Food for the Gods

Being maid-less for two days forced me into manual labour before and after office hours — washing dishes, sweeping and mopping floors, doing the laundry, and that most frightening aspect of the home domain for me: cooking.

Initially, I tried to get away with ordering from Colonel’s Kababz and McDonald’s. At the end of day two, however, I realised I would have to get closer to the stove after all. Our kickboxing instructor had just left and I was completely washed out after a difficult day at work (shoot location crisis, fussy models, errors in the masthead — you get the idea). Yet, out of a sense of duty to my kids and out of a certain determination to face my fears, I decided to take the bull by its horns.

Pasta. That sounded nice and easy. I set the brown penne to boil with a little salt and oil, while heating up the kadhai with semi-cooked masala from the fridge (mom has ingrained in us the habit of keeping a box full of onion-ginger-garlic-tomatoes paste ready for any eventuality), and blessed the maid for making it before she left. I added a big ladle of tomato ketchup (for lack of any other puree), and when I thought the pasta was done, I strained it and added it to the now fully cooked tomato paste. But the penne began tearing apart and I instantly realised it was overcooked.

Thankfully, the kids, poor hungry things, fell on to the kadhai with a vengeance and the three of us devoured every bit of it. Then we all looked at each other: obviously a bowl each was not enough. I had made too little.

But I didn’t want to make pasta again. So I thought, ‘Upma’. Mom had taught me the recipe recently and what better time to try it out?
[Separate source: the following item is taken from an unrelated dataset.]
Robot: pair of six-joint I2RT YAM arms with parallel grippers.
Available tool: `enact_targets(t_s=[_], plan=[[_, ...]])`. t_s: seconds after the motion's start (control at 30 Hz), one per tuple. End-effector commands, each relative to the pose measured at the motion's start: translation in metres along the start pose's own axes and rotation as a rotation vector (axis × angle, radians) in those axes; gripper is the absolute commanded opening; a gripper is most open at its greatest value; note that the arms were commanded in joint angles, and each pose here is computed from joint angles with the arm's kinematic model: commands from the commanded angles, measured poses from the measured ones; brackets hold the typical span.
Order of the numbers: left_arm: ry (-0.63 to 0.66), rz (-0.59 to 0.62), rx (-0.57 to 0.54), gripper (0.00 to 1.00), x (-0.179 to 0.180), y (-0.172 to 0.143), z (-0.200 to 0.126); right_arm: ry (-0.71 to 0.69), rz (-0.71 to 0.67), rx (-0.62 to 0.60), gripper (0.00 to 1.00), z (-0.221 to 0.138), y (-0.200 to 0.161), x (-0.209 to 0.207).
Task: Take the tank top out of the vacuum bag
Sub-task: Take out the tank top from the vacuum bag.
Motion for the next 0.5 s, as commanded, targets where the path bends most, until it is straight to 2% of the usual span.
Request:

So I washed the kadhai and set the ghee to heat, added rai and cut the onions. I also set some peas to boil (another good habit inculcated from mom: stack up on the frozen peas), and when the onions were browned, added the suji to it.

In the meantime, feeling all very efficient and housekeeper-like, I decided to make best use of my time and washed the pile of dishes that had inched up the sink for the past few days.

However, it was close to bedtime and in my hurry to serve my family, I didn’t brown the suji enough, and added the boiled peas and water prematurely. The result was a rather pale upma, a little low on salt — easily rectified, of course. Thankfully, this too, was much enjoyed by us all. “It’s so nice to see you cook,” the elder one said. “I love everything you make.” The younger one was too busy licking her spoon.

I treated myself a mixed fruit juice with ice cubes (my throat isn’t all well yet, but then I deserved a cooling-down) and sat with my feet up on the centre table while I had it. I then cleared up the entire kitchen, made neat little bundles of the garbage, wiped the counters, kept all leftovers in the fridge and decided to skip making the next day’s tiffin and offered the kids some money for ice cream instead.

A cold shower later, I was late for bed, but when I curled my fingers around my gratitude rock (long story), I could not help thanking God for helping me overcome my age-old fear of cooking. Tired, yes. Defeated, no.

And with my kids’ sweet, encouraging words, it felt like I had served my heart up to my own little Gods. Sigh, I’m sure even winning Master Chef would be bland compared to this.